▸ **Your objective**:
Below are the entries; state how many of their lines contain the string "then", and nothing more.

= Beginning of Section =

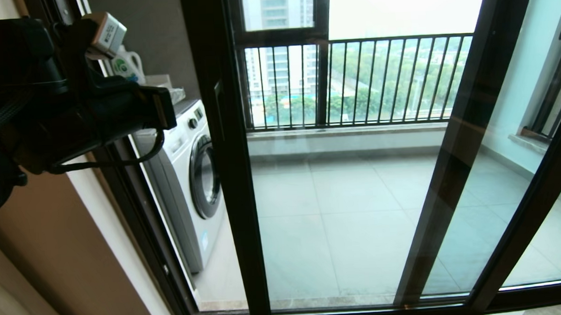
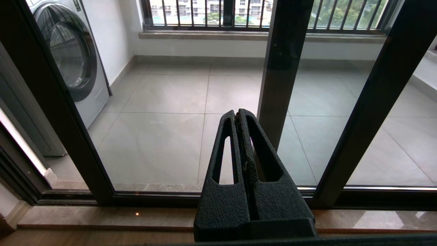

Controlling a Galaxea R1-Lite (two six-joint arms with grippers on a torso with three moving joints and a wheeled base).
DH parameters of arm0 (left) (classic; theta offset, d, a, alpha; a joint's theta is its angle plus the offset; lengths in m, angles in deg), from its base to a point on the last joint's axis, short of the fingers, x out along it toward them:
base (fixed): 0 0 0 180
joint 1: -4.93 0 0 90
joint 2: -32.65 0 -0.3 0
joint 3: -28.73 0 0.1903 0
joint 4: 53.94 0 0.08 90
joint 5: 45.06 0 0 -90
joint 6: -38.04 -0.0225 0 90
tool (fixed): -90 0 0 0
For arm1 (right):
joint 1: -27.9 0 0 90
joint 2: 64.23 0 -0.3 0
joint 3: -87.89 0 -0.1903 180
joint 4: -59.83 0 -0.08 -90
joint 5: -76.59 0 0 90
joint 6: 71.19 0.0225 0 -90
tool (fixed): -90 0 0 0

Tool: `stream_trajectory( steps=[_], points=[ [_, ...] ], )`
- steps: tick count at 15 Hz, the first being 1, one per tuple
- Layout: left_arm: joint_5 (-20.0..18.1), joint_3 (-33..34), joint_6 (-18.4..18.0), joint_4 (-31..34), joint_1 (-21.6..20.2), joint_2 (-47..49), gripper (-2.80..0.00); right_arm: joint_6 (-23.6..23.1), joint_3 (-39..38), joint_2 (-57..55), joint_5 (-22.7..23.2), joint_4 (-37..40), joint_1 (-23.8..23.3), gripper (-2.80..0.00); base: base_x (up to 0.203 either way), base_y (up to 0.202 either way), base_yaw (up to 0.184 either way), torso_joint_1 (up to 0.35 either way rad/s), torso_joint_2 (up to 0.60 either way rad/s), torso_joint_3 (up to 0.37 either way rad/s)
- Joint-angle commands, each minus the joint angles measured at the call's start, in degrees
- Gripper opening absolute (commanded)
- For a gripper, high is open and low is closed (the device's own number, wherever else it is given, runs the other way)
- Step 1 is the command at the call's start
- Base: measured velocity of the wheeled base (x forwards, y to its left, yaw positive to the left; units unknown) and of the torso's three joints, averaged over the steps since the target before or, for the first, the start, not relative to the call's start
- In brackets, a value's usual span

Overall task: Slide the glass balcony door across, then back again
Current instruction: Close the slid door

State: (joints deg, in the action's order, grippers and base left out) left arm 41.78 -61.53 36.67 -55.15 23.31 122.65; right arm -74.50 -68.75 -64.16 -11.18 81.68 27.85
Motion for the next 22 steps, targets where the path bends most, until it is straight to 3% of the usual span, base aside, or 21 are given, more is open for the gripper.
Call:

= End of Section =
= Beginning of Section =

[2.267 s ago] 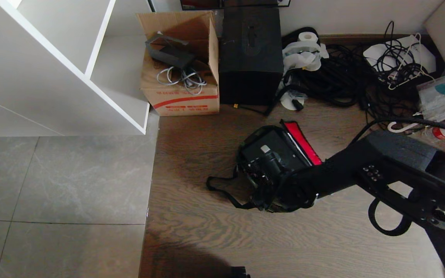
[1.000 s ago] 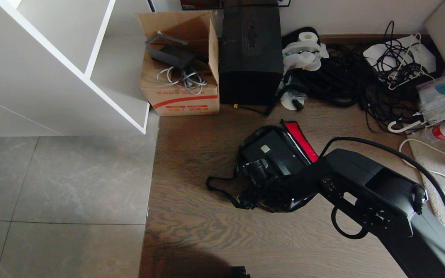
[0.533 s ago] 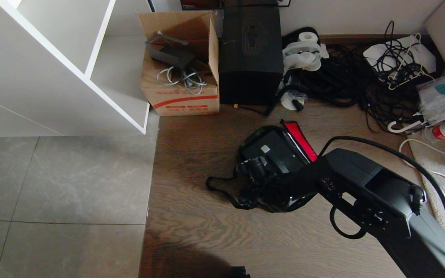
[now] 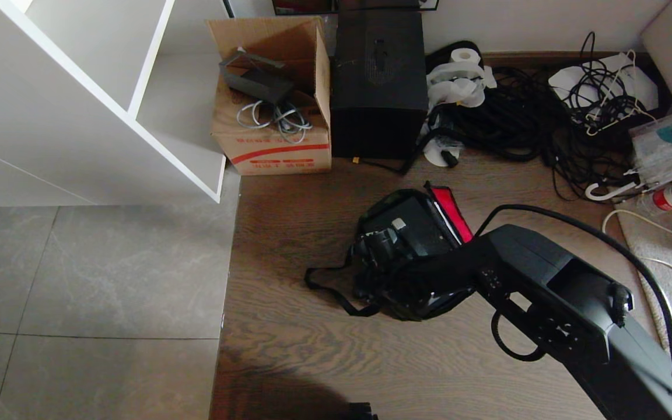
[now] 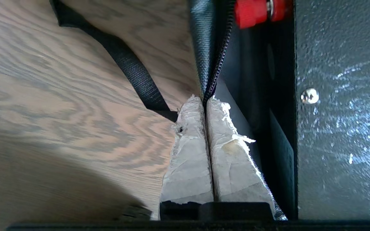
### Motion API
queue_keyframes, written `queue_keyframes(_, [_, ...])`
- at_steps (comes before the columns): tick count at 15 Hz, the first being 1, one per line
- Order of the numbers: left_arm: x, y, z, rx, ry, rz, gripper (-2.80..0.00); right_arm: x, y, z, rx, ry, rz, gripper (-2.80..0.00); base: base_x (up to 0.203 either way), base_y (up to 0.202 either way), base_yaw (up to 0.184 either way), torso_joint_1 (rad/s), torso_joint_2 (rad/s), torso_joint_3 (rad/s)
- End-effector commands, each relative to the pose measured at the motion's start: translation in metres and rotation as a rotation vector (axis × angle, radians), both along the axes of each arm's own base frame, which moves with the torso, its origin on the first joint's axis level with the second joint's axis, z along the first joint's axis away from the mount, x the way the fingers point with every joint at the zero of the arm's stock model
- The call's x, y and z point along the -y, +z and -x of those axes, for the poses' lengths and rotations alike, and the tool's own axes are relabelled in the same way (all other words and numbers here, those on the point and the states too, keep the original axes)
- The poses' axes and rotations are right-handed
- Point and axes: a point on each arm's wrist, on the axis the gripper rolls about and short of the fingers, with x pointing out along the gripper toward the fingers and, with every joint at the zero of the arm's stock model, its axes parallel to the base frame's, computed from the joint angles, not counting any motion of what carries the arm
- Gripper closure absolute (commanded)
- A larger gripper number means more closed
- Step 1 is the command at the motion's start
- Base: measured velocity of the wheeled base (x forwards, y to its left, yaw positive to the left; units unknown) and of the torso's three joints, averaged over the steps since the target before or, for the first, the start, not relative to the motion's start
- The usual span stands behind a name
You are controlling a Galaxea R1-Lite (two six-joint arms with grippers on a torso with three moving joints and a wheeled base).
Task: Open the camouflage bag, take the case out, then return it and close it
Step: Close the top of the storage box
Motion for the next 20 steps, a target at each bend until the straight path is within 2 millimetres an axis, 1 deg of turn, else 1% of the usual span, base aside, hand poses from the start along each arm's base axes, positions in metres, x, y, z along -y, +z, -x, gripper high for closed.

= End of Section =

▸ **Solution for this problem**:
2